In our study, 11 patients (10.7%) received normal fractionation radiotherapy 45-50 grey in 25 fractions with (1.8-2 grey per fraction) over 5-7 weeks that's meet the criteria, and 92 patients (89.3%) received hypofractionated regemin 40 Grey in 15 fractions with higher dose per fraction (2.5-3 Grey per fraction) over three weeks. Haviland JS, Owen JR, Dewar JA, et al., 2013; Analysis for START-pilot, START-A, and START-B showed that, regardless of different patient and tumor characteristics, the treatment effect (Hypofractionated RT vs. 50 Gy/25 fx) was similar in both ipsilateral breast tumor recurrence and moderate/marked normal tissue effects. In addition, following both the 50 Gy/25 fx arm and hypofractionated RT, late adverse events such as lung fibrosis, rib fractures, and cardiac toxicity were uncommon in the START-A and START-B trials.

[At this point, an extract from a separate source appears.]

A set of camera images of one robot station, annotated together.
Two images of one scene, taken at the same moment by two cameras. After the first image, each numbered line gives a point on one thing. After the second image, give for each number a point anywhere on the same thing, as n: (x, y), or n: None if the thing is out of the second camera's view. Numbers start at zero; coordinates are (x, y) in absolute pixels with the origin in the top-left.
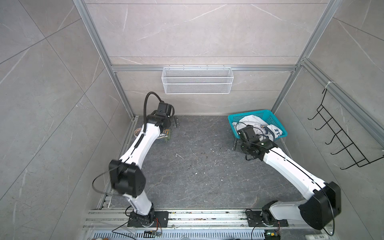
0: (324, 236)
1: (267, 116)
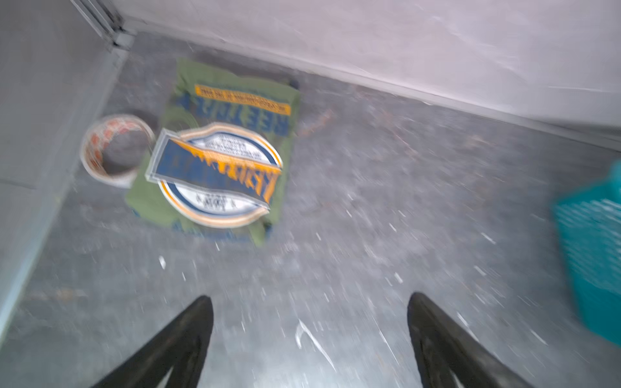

In this study, we evaluate the mean and maximum radiation doses that reach the shoulder region (shoulder OAR), which includes the shoulder joint, muscles, soft tissue, bone, and shoulder and back vasculature. However, Johansen et al., 2014 (10) defined the shoulder OAR by contouring the acromion, the coracoid process, and the outer border of the humerus, with a 5 mm margin. Additionally other study by Lipps et al., 2019 (24) contoured the shoulder and chest wall's nine unique muscles as distinct structures. The absence of a standardized definition for shoulder OAR has caused a delay in comprehending and mitigating shoulder morbidity associated with RNI because there is no reliable way to evaluate shoulder function.